*Work to complete*:
Given the material below, output exactly the lines from the line with "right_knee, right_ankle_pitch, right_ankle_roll" to the line with "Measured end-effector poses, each", both ends included, and no other lines.

*Given entries*:
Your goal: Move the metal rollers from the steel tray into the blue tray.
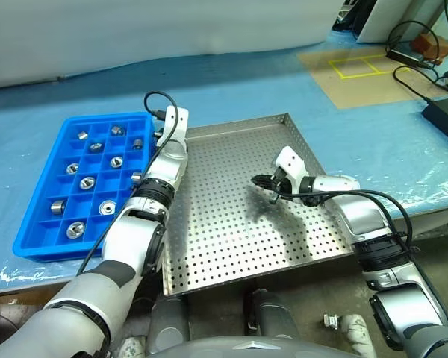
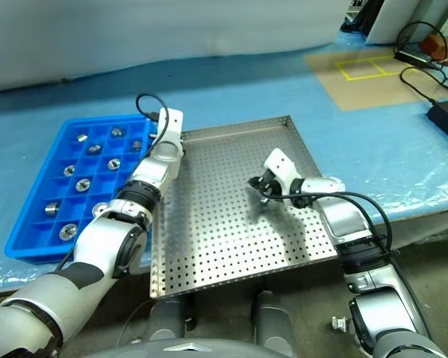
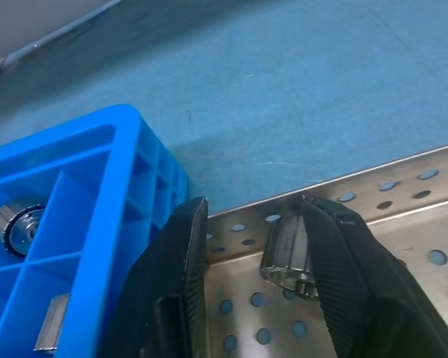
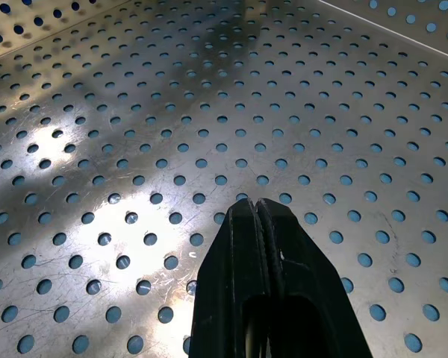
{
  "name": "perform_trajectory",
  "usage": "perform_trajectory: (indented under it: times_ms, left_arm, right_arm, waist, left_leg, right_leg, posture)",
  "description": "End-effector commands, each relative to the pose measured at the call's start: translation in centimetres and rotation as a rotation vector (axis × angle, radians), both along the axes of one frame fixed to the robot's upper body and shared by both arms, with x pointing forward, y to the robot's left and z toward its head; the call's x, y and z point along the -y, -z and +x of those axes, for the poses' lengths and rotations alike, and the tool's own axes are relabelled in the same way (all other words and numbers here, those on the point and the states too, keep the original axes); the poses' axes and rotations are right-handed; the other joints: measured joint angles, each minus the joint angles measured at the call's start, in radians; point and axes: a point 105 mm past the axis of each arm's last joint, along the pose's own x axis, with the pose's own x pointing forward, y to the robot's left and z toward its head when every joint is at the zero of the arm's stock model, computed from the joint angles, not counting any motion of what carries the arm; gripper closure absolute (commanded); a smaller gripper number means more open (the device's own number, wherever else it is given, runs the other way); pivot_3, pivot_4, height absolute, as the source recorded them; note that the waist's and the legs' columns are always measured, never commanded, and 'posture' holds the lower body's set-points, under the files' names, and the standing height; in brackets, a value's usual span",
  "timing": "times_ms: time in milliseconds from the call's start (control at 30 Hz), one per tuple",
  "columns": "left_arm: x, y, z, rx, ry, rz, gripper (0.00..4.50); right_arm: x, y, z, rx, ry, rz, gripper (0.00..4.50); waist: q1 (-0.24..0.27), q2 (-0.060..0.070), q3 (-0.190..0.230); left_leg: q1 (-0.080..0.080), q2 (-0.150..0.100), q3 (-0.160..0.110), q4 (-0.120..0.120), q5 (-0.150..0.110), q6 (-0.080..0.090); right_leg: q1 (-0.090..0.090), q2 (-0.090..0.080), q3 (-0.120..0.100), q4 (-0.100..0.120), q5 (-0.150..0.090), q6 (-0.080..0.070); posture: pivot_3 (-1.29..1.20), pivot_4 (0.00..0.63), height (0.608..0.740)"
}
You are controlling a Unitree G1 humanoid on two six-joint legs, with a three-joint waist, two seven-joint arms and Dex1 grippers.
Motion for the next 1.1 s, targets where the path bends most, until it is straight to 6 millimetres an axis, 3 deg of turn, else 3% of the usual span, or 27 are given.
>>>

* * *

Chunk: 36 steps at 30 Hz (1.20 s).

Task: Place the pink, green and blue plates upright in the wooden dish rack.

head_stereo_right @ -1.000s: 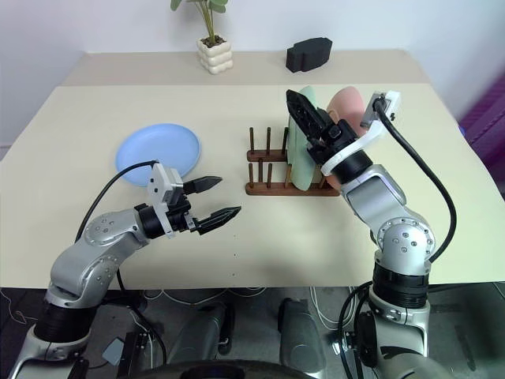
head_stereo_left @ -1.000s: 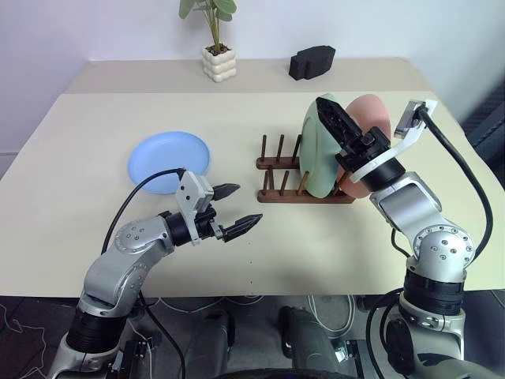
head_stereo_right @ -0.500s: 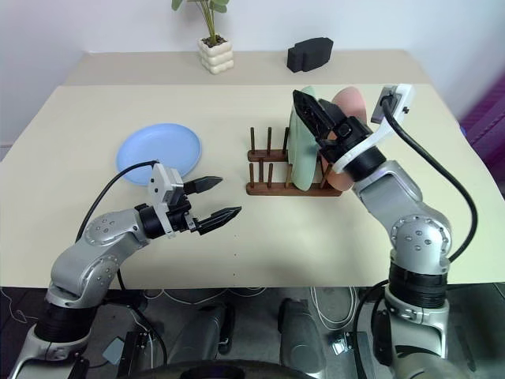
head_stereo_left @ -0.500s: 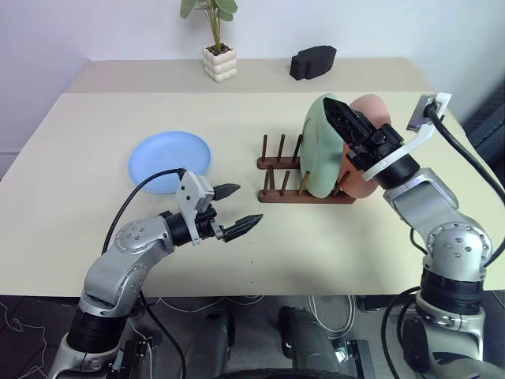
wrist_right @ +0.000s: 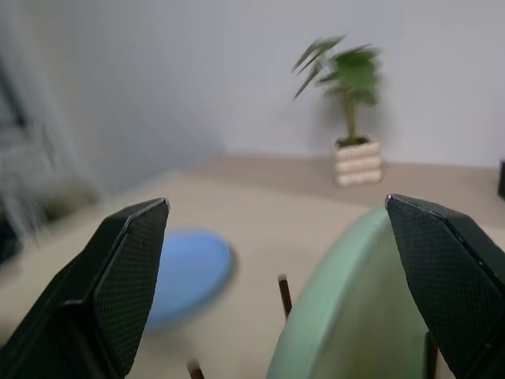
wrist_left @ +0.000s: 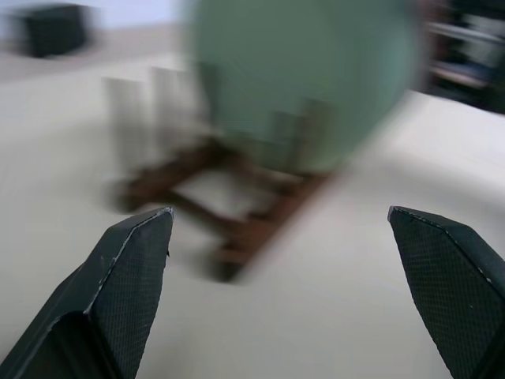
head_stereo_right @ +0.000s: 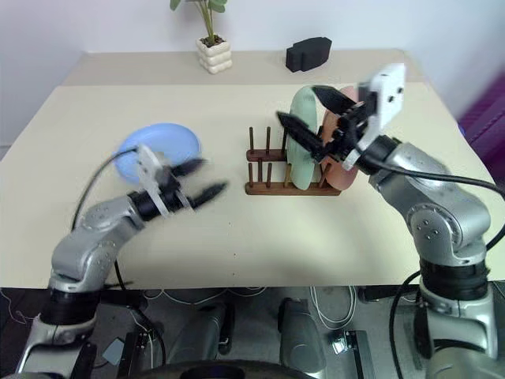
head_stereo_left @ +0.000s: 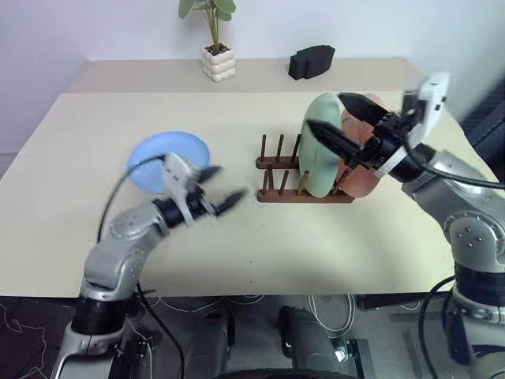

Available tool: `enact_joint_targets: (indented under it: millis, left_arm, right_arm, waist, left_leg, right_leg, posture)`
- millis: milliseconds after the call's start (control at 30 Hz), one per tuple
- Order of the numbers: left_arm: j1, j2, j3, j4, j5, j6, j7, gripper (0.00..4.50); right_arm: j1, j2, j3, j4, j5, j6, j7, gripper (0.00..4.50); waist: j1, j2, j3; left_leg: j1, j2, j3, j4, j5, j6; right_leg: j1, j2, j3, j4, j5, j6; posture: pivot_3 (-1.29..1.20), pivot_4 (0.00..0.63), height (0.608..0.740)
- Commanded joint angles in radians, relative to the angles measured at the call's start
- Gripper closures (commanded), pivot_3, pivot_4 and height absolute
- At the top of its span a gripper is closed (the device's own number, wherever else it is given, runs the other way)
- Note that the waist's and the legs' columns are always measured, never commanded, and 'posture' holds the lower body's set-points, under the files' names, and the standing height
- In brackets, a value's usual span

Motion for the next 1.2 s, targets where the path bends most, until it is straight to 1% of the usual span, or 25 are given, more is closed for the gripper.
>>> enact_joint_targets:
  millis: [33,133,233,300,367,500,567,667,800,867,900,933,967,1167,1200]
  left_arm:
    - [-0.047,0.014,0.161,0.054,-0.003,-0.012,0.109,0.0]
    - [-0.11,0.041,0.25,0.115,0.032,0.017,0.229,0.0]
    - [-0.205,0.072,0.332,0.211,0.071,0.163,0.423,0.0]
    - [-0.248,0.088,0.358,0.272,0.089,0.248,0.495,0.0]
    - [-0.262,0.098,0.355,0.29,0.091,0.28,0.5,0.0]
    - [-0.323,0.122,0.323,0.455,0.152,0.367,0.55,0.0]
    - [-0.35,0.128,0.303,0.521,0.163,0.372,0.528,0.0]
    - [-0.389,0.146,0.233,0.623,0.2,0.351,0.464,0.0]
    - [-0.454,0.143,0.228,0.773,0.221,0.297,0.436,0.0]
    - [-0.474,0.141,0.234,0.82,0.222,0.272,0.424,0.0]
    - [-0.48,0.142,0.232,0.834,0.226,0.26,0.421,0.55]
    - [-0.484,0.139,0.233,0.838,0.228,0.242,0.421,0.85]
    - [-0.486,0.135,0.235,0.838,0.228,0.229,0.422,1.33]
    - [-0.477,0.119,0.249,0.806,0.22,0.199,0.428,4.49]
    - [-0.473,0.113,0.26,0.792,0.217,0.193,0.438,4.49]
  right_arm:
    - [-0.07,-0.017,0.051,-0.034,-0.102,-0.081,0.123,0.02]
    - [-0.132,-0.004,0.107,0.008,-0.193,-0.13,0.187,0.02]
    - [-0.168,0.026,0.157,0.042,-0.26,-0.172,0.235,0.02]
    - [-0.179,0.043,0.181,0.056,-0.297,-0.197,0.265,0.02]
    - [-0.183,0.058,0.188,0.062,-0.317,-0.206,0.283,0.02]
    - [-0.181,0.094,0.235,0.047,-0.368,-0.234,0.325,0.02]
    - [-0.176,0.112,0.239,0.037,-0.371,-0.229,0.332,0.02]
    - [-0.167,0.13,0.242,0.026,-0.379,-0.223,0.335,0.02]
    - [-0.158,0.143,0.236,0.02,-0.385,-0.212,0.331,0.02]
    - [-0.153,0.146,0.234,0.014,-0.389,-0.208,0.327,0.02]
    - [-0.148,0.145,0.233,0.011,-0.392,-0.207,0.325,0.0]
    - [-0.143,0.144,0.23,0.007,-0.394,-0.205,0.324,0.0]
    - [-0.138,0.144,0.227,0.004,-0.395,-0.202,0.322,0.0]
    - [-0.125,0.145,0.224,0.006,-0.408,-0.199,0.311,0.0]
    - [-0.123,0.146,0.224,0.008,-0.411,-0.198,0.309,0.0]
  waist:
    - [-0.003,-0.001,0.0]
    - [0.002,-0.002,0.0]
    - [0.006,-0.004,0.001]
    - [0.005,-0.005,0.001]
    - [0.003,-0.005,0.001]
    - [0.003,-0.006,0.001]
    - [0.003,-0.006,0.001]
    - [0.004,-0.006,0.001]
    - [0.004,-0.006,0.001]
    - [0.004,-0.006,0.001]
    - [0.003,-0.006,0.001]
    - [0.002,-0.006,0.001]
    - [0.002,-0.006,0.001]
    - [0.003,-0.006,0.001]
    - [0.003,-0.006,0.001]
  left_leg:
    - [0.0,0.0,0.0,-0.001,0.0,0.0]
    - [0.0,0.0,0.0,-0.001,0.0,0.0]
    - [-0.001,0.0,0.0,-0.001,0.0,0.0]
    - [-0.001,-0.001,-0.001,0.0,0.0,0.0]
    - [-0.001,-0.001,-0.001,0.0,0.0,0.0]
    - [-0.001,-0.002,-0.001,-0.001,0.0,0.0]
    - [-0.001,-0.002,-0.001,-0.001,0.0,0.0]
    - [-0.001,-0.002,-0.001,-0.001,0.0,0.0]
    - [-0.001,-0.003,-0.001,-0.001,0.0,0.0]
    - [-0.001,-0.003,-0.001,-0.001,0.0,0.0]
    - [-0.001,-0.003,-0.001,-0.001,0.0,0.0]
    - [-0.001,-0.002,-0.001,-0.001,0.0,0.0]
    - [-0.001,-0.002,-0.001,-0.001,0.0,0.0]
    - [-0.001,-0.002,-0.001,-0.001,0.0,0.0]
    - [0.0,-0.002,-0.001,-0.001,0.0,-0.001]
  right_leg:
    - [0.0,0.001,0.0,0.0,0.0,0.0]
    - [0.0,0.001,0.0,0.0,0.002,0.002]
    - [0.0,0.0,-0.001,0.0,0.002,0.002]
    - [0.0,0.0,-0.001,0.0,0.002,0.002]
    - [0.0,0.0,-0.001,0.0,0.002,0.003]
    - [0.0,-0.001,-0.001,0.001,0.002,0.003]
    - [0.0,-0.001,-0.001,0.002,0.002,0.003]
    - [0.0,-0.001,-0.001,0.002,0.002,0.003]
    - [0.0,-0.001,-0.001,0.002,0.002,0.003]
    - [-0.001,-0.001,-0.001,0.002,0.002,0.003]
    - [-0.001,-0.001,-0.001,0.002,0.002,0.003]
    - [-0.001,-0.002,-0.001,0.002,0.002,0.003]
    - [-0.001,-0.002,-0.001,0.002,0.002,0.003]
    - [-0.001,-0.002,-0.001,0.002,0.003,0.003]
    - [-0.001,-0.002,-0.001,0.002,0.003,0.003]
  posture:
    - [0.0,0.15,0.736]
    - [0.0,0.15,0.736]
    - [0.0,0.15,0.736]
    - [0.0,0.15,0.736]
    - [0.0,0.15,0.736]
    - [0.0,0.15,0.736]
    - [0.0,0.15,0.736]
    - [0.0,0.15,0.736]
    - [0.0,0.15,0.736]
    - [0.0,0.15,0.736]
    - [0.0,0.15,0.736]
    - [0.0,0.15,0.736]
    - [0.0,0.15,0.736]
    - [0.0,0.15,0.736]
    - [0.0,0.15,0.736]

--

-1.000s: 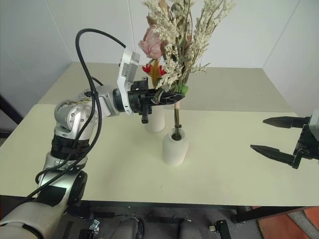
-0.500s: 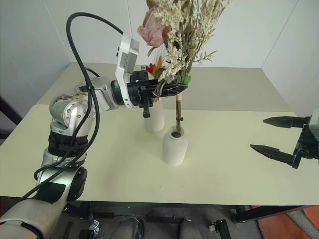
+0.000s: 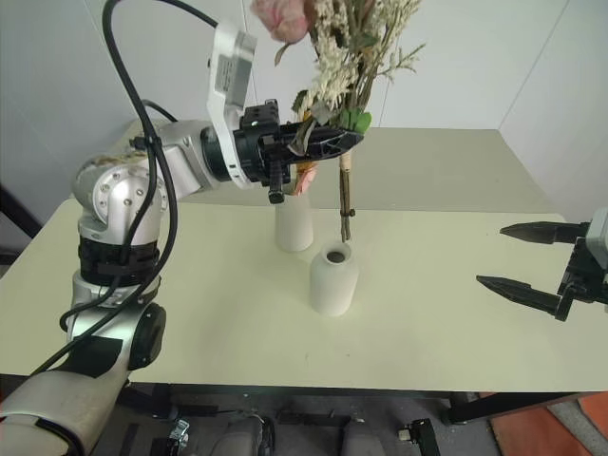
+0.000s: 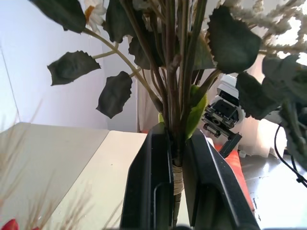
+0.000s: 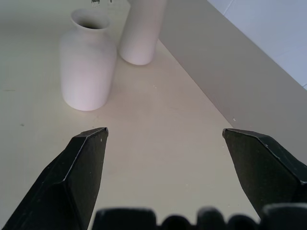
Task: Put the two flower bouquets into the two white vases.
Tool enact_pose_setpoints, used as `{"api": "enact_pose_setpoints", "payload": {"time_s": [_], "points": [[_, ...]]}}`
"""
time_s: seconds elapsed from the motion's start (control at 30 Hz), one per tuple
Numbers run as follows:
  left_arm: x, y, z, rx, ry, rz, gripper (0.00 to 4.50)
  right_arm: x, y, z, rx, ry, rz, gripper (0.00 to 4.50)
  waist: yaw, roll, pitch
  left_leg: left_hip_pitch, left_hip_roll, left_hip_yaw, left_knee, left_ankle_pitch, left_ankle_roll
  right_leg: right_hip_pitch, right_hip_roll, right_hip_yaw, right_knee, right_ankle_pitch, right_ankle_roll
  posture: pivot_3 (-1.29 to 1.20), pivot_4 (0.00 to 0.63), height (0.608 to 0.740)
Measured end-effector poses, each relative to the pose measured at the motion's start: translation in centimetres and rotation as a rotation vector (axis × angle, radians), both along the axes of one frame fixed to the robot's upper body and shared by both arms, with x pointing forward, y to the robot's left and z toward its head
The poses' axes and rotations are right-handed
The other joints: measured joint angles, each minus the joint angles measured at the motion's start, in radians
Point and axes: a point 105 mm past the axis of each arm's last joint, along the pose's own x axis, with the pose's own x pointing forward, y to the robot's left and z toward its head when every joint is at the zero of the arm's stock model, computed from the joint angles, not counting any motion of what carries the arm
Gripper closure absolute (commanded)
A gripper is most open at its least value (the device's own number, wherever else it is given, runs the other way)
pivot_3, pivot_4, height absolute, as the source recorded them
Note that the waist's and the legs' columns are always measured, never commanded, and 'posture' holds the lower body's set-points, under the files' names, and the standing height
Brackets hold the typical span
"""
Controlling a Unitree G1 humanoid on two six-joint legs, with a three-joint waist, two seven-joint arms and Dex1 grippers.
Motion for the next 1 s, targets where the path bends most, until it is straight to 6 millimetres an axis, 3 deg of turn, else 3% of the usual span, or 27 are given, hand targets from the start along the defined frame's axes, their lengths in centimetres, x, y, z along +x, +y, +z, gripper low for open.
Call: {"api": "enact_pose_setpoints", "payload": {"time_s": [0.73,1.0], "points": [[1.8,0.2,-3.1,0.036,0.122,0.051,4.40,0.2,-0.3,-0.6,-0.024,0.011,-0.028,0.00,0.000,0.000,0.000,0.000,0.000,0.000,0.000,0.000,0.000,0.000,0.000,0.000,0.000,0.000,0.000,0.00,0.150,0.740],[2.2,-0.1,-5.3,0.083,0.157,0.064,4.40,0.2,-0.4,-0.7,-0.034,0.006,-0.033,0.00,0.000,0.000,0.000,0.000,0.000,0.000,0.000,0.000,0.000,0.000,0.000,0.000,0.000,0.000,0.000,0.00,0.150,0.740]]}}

*Expected output*:
  right_leg: right_hip_pitch, right_hip_roll, right_hip_yaw, right_knee, right_ankle_pitch, right_ankle_roll
  posture: pivot_3 (-1.29 to 1.20), pivot_4 (0.00 to 0.63), height (0.608 to 0.740)
Measured end-effector poses, each relative to the pose measured at the motion's start: translation in centimetres and rotation as a rotation vector (axis × angle, radians), both along the axes of one frame fixed to the robot's upper body and shared by both arms, with x pointing forward, y to the robot's left and z toward its head

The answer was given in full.